How to make a Weibull fit on an existing histogram? - scipy

I created a histogram plot based on my datasets. I would like to create a Weibull fit for this histogram.
I used scipy and the stats.weibull function, but unfortunately, it does not work.
Do you have an idea of how to use the stats.weibull in this case?
Here is the code:
import pandas as pd
import matplotlib.pyplot as plt
import numpy as np
import scipy.stats as stats
data = 'Figures/Histogram/Histogram.xlsx'
hist= pd.read_excel('Histogram/Histogram.xlsx')
# x= hist['DeltaT_value']
x= hist['DeltaT_-250_2017']
X=x[(x>0)]
plt.figure(figsize=(15,4))
plt.hist(X, bins= np.arange (0,1500,25), color='#0504aa', edgecolor ='red', rwidth= 0.8)
plt.ylabel('Number of EL')
plt.xlabel('Delta T (years CE) between EL')
plt.xlim(0, 401)
plt.xticks(np.arange(0,401,25))
plt.yticks(np.arange(0,2.2,1))`
# Weibull
####
shape, loc, scale = stats.weibull_min.fit(X)
x = np.linspace(stats.weibull_min.ppf(0.01, shape, loc=loc, scale=scale), stats.weibull_min.ppf(0.99, shape, loc=loc, scale=scale), 100)
plt.plot(x, stats.weibull_min.pdf(x, shape, loc=loc, scale=scale), 'r-', lw=5, alpha=0.6, label='weibull')
I tried this:
shape, loc, scale = stats.weibull_min.fit(X)
x = np.linspace(stats.weibull_min.ppf(0.01, shape, loc=loc, scale=scale), stats.weibull_min.ppf(0.99, shape, loc=loc, scale=scale), 100)
plt.plot(x, stats.weibull_min.pdf(x, shape, loc=loc, scale=scale), 'r-', lw=5, alpha=0.6, label='weibull')
Unfortunately, it seems another graph is created on top of the histogram instead of a fit.

After working on it for a little while, I found a solution:
shape, loc, scale = stats.weibull_min.fit(X, floc = 0, f0 = 1)
W = np.linspace(stats.weibull_min.ppf(0.001, shape, loc=loc, scale=scale), stats.weibull_min.ppf(0.99, shape, loc=loc, scale=scale), 1000)
p = stats.weibull_min.pdf(W, shape, scale = scale)

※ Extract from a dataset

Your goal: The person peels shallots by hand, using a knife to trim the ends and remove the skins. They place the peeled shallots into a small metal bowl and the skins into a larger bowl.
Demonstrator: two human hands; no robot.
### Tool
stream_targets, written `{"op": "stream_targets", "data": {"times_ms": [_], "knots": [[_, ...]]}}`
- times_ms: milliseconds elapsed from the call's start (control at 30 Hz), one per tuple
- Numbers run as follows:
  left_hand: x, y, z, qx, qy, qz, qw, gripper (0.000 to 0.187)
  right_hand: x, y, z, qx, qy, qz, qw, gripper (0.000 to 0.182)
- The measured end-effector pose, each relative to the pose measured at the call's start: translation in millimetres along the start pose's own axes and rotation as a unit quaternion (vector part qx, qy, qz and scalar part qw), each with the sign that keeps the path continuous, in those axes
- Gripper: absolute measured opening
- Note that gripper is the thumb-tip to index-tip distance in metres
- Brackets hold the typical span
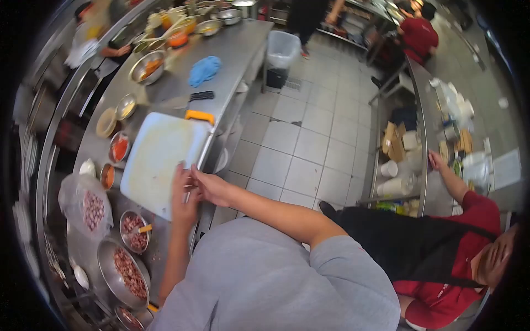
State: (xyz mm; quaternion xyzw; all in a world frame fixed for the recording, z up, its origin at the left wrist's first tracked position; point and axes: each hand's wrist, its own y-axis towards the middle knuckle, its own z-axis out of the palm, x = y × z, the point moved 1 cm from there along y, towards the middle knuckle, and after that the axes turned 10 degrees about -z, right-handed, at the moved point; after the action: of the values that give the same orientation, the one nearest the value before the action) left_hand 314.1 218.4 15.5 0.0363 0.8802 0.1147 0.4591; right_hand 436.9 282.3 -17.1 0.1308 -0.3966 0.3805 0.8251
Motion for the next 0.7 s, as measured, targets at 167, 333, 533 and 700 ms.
{"op": "stream_targets", "data": {"times_ms": [167,333,533,700], "knots": [[17.9,28.3,138.7,0.044,0.071,0.132,0.988,0.063,16.5,-39.8,-79.6,-0.187,0.185,-0.095,0.960,0.079],[57.8,19.4,218.4,0.244,-0.354,-0.576,0.695,0.065,69.0,-92.9,-130.7,-0.166,-0.289,-0.367,0.869,0.065],[23.6,50.9,253.0,0.268,-0.600,-0.467,0.592,0.077,-40.8,-101.4,-244.1,-0.218,-0.601,-0.219,0.737,0.050],[37.7,102.2,251.0,0.394,-0.304,-0.405,0.767,0.064,-134.3,-208.4,-350.2,-0.224,-0.540,0.337,0.738,0.055]]}}
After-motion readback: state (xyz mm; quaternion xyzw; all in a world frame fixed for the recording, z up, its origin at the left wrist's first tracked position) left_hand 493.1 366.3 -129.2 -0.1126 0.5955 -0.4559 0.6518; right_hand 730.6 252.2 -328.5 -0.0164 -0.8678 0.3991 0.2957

Robert Dodier's comments on my original post are very interesting and I will try to see how I can use a "log likelihood function" on the original dataset rather than a fit on the histogram. This is the first time I will use a log likelihood function. If anyone has some advice, I would gladly take it.
Thanks.

Mat, here's what I get with the approach I was arguing for, which is to work with the likelihood function as derived from quantile data (i.e., the cumulative summation of histogram bars).

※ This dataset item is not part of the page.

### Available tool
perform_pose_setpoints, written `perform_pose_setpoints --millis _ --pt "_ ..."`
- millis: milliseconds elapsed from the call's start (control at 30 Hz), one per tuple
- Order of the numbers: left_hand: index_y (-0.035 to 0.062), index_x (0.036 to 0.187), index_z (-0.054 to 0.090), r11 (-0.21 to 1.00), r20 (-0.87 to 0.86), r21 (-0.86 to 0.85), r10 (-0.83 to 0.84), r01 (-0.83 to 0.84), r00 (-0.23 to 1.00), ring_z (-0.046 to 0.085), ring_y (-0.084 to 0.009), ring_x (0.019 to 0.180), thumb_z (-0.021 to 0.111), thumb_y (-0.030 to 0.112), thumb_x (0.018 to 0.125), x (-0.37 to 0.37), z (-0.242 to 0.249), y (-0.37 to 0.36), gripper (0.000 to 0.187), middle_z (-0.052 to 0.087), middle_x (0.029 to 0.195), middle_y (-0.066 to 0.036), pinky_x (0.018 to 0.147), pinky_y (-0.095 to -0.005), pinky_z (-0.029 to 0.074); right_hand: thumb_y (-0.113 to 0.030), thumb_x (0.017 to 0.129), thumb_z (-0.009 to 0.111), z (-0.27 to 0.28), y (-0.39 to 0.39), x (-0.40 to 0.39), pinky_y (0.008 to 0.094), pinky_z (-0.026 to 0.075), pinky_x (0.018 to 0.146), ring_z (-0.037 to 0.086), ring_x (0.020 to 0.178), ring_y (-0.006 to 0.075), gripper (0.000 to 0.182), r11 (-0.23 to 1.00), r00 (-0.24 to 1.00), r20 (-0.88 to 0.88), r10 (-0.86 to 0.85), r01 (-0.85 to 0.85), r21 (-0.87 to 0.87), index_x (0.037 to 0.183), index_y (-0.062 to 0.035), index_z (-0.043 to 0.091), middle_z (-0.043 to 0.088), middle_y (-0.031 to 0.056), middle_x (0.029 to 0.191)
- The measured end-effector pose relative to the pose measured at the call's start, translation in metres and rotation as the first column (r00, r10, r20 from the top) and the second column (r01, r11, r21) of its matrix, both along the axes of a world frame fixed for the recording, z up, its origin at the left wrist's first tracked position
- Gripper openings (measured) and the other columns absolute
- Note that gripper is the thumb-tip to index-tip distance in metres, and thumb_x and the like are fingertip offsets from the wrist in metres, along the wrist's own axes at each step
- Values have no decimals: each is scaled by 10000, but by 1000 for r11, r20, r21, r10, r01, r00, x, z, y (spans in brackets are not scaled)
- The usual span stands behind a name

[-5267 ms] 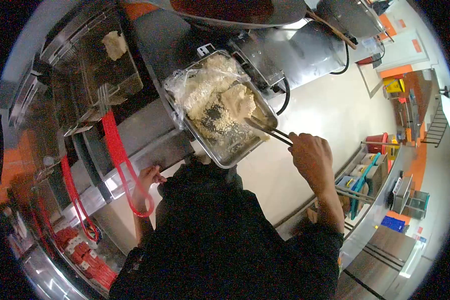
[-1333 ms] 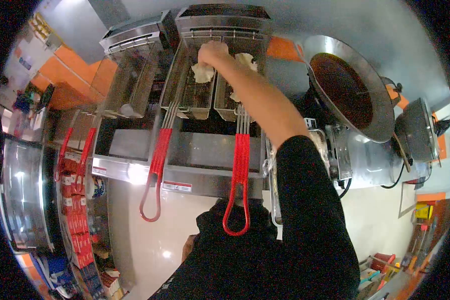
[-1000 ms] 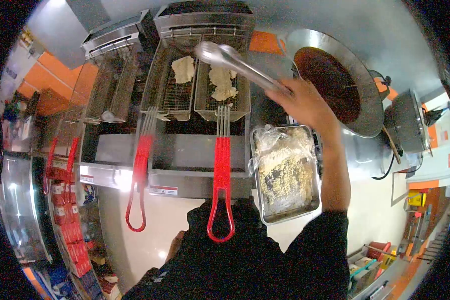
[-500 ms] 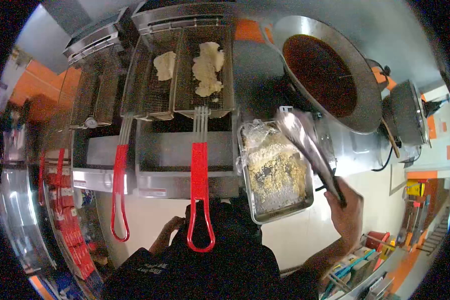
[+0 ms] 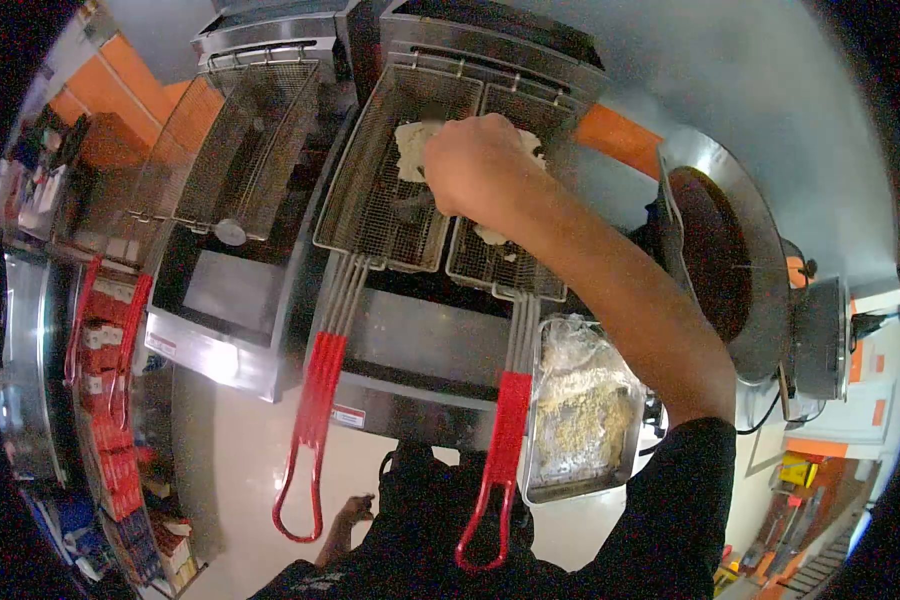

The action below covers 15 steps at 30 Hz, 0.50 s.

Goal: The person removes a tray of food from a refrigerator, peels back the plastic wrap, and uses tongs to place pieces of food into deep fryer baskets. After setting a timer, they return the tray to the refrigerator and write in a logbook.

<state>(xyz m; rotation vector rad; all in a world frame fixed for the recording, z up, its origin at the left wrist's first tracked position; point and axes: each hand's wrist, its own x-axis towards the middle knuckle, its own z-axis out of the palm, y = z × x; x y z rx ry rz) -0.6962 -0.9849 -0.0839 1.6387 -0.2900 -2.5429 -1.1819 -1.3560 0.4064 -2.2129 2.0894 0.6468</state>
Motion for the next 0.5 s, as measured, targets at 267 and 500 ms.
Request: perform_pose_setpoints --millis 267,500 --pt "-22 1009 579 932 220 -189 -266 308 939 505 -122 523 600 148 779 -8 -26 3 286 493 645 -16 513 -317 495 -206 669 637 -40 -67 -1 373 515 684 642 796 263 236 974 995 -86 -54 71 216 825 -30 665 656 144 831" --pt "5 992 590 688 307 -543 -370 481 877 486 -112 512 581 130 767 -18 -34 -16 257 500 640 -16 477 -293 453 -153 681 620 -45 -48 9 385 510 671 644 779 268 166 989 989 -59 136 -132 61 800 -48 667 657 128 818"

I've devised some code for the computer algebra system Maxima (https://maxima.sourceforge.io) to do the calculations. I'll link to the code, but it's probably difficult to use at this point; mostly what I want to say is that this business about working with the likelihood function is a good path forward. See also my comments on this other question about deriving the likelihood function for binned data: https://stats.stackexchange.com/questions/11176/can-anyone-explain-quantile-maximum-probability-estimation-qmpe/442966#442966
The code I'm using is the package robert-dodier/qmpe under https://github.com/maxima-project-on-github/maxima-packages . That in turn makes use of as-yet-unreleased functions (to be released in the next version of Maxima, namely 5.47) from the Maxima package distrib; that unreleased version may be found at https://sourceforge.net/p/maxima/code/ci/master/tree/share/distrib/ .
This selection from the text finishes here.